While Cisco and Microsoft are undisputed leaders in their respective fields of network equipment and software, they are competing aggressively to deliver a single, “unified communications” system that ties together e-mail, phones and other tools over Internet networks.
In their first joint public discussion, Cisco Chief Executive John Chambers and Microsoft Chief Executive Steve Ballmer said they would compete in some areas but also meet demands from customers who want to pick and choose from both.
“They’re saying, ‘Give me the choice. Don’t give me the all or nothing choice,'” Ballmer said, adding that he was seeking “respectful competition” with Cisco.
“There are plenty of competitors that you just don’t talk to, or things get acrimonious,” he said. “That’s not where we want to go with Cisco.”

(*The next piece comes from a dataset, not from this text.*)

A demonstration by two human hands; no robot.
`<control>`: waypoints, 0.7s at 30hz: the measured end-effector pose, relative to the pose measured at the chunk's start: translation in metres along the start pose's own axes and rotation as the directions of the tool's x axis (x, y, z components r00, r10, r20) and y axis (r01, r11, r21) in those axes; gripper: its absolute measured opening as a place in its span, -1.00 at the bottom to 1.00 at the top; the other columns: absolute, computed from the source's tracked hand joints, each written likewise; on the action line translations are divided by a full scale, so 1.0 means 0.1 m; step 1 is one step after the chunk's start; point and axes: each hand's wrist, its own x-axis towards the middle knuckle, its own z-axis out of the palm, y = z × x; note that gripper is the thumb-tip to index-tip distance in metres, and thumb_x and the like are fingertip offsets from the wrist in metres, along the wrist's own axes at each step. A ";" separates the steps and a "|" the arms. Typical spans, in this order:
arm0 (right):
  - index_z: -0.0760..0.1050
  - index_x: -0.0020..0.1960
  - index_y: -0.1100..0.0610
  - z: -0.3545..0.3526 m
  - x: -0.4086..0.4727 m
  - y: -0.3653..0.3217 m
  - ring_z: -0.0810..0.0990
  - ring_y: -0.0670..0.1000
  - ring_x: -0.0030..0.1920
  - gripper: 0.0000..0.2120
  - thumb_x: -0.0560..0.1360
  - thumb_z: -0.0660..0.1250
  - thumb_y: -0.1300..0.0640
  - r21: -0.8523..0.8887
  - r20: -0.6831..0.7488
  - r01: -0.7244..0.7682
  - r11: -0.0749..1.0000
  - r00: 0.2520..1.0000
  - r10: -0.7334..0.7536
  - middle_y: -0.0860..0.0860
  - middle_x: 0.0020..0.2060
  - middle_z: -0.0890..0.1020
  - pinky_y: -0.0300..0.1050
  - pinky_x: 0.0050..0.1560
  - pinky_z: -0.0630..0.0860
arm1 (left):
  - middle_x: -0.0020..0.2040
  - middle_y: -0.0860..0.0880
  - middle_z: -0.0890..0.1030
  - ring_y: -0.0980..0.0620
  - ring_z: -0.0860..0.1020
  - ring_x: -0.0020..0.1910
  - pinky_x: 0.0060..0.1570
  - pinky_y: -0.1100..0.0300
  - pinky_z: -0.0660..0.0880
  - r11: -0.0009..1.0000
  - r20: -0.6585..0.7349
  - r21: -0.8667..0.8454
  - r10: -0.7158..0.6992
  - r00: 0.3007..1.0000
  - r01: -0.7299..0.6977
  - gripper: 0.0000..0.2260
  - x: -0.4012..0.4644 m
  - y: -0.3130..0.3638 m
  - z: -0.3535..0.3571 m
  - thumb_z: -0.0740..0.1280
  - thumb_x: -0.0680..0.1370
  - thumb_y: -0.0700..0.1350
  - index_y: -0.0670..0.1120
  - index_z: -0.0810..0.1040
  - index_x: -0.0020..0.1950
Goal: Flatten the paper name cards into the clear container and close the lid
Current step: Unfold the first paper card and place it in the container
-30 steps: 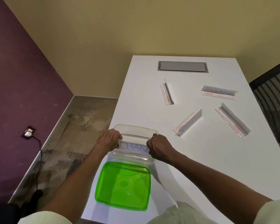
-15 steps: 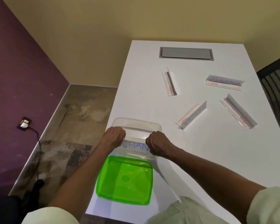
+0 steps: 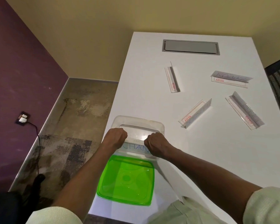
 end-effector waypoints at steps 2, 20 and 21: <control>0.38 -0.51 0.14 0.03 0.00 0.00 0.33 0.02 -0.65 -0.67 0.31 -0.06 0.29 -0.011 -0.004 0.002 1.000 1.000 -0.002 0.06 -0.64 0.37 -0.25 -0.46 0.13 | 0.02 -0.13 0.64 -0.15 0.62 0.00 -0.07 0.03 0.53 1.000 0.006 -0.003 0.007 1.000 -0.007 -0.79 0.01 0.00 0.01 0.34 0.45 -0.30 -0.10 0.62 0.04; 0.42 -0.55 0.16 0.00 0.04 -0.03 0.44 0.07 -0.64 -0.72 -0.03 0.55 0.28 0.028 0.183 -0.177 0.984 0.969 0.169 0.08 -0.63 0.45 -0.27 -0.52 0.23 | 0.08 -0.14 0.60 -0.16 0.60 0.07 0.01 0.02 0.52 1.000 0.011 0.008 -0.005 1.000 0.005 -0.76 0.03 0.06 0.01 0.32 0.46 -0.35 -0.14 0.56 0.08; 0.47 -0.49 0.18 -0.04 0.05 -0.01 0.52 0.11 -0.57 -0.78 0.06 0.53 0.26 0.040 0.203 -0.165 0.985 0.967 0.154 0.11 -0.57 0.52 -0.23 -0.49 0.32 | 0.09 -0.15 0.60 -0.16 0.61 0.07 0.01 0.02 0.53 1.000 0.013 0.009 -0.013 1.000 0.013 -0.77 0.03 0.06 -0.03 0.34 0.46 -0.34 -0.15 0.56 0.08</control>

Chambers said he and Ballmer would visit customers together later in the day, and that the they would try to clarify how the two companies compete and work together at the same time.
“Even where we’re going to compete, what the customer wants to know is, ‘Tell me how to interoperate. Don’t make me throw away one relationship because of the other,'” Chambers said.

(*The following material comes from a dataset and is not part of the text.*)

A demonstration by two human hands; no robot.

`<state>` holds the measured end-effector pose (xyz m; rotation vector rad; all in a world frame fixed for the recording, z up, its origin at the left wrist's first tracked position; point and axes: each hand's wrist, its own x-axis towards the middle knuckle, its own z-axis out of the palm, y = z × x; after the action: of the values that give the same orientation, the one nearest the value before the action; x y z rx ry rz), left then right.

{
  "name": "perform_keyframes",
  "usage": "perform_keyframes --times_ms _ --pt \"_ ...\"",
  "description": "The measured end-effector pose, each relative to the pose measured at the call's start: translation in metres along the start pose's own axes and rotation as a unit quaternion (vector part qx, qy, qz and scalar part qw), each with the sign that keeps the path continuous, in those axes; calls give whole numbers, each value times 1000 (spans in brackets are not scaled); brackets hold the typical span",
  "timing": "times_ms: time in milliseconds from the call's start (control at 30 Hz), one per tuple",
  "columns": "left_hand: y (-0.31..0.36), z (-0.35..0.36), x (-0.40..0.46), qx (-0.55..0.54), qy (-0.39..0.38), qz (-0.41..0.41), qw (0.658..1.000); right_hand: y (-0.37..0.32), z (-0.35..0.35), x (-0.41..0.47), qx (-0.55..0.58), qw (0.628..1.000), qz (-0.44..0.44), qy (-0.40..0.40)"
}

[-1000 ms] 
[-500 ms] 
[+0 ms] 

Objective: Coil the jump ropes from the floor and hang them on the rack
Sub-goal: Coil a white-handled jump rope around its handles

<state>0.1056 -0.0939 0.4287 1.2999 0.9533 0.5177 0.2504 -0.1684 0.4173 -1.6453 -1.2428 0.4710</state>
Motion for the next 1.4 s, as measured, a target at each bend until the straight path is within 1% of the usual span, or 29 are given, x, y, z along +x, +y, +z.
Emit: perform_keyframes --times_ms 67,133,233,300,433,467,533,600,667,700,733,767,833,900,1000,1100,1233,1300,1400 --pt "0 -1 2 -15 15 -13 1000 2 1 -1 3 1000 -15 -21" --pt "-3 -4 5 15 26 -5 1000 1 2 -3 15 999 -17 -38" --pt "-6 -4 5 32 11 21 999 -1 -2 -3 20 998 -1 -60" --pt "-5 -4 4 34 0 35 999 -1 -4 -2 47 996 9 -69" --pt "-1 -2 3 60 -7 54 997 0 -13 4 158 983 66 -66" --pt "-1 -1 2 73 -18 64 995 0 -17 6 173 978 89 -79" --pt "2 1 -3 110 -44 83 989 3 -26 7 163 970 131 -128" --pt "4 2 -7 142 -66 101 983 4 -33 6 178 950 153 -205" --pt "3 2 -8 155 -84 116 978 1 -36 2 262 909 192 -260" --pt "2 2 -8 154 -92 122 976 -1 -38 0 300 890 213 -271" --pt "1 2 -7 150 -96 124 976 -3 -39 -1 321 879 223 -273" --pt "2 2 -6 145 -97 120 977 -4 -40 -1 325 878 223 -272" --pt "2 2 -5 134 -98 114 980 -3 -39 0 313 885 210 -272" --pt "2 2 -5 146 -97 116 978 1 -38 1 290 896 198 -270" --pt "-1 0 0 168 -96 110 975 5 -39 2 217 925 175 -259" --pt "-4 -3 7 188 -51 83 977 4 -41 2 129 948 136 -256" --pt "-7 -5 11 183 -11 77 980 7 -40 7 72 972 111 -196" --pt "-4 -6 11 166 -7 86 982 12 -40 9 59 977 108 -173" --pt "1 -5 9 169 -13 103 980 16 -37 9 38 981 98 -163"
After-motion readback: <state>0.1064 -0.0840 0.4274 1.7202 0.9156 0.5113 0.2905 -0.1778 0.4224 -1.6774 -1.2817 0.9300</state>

The comments come as both companies launch new products and form alliances that point to a growing rivalry.
Microsoft and network equipment maker Nortel Networks, a Cisco competitor, announced a broad alliance in unified communications last year.
Cisco, in the meantime, has been expanding its alliance with IBM.

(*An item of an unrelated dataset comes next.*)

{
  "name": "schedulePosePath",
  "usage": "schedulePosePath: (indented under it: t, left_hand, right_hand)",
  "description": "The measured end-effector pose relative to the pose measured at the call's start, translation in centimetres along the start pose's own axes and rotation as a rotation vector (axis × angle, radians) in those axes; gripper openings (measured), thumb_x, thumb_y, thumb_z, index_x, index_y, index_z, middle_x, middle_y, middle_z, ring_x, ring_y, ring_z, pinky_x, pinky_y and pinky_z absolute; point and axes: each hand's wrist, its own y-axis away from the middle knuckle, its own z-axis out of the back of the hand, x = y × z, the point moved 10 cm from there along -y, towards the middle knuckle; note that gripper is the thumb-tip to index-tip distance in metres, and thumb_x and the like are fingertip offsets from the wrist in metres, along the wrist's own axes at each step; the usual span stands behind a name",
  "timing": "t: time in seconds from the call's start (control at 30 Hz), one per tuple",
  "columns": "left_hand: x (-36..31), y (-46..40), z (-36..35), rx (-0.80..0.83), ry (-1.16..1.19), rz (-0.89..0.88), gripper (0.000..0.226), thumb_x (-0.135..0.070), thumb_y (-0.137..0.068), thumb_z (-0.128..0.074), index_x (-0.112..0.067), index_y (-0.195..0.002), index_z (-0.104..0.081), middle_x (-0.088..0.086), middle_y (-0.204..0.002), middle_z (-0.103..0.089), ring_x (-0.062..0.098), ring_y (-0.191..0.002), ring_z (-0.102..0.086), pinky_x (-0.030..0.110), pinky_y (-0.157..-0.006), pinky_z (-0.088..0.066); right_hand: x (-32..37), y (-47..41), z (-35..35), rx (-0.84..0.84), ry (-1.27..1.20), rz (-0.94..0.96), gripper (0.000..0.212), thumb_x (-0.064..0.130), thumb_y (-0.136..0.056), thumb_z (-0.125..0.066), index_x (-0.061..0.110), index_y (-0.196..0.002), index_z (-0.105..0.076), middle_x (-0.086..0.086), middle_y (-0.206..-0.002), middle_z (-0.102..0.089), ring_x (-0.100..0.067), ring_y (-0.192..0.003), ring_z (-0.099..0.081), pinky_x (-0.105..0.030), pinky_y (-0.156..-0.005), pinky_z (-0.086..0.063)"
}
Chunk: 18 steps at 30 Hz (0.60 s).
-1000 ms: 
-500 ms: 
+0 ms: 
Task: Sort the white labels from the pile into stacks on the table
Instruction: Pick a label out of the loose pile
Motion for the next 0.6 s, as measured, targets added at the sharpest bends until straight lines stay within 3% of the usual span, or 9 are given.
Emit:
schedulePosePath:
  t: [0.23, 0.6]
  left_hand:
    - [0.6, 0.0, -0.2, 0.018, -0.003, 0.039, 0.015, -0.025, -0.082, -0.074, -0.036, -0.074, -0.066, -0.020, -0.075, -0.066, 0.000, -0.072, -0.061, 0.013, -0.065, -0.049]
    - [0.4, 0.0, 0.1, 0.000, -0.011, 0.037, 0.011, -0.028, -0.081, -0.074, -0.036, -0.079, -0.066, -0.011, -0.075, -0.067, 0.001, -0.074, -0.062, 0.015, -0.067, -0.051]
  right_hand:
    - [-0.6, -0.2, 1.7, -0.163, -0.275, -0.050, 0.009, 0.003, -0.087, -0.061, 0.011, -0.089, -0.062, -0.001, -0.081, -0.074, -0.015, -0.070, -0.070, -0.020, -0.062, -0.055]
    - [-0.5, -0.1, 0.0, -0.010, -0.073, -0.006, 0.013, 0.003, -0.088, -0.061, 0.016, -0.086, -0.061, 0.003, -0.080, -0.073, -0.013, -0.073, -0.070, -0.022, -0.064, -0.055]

Both companies are also seen trying to bolster their unified communications offerings through recent acquisitions.
Microsoft has bought Tellme Networks Inc., a privately held speech technology company. The move was announced a day before Cisco said it will buy online video conferencing company WebEx Communications Inc.
More recently, Cisco — along with IBM — bought a stake in software maker VMware Inc. just before it went public.
VMware’s software programs can create, run and manage multiple “virtual” machines on a single computer, allowing businesses to spend less on hardware and other costs. Analysts have said it was set to compete with Microsoft.
Ballmer said Microsoft’s relationship with Cisco was likely to evolve in coming years, although the size of the overlap should remain relatively small.
“John’s gonna wake up one morning and say he wants to do something that overlaps with us, and that’s his prerogative,” he said.
The public discussion also comes amid concerns that recently volatile financial markets and tighter credit could discourage companies from investing in technology.
Chambers said both Cisco and Microsoft depend on corporate spending, but that the industry appeared “very strong on a global basis.”
Ballmer agreed, and added that corporate budgets don’t get cut as quickly as moves in financial markets.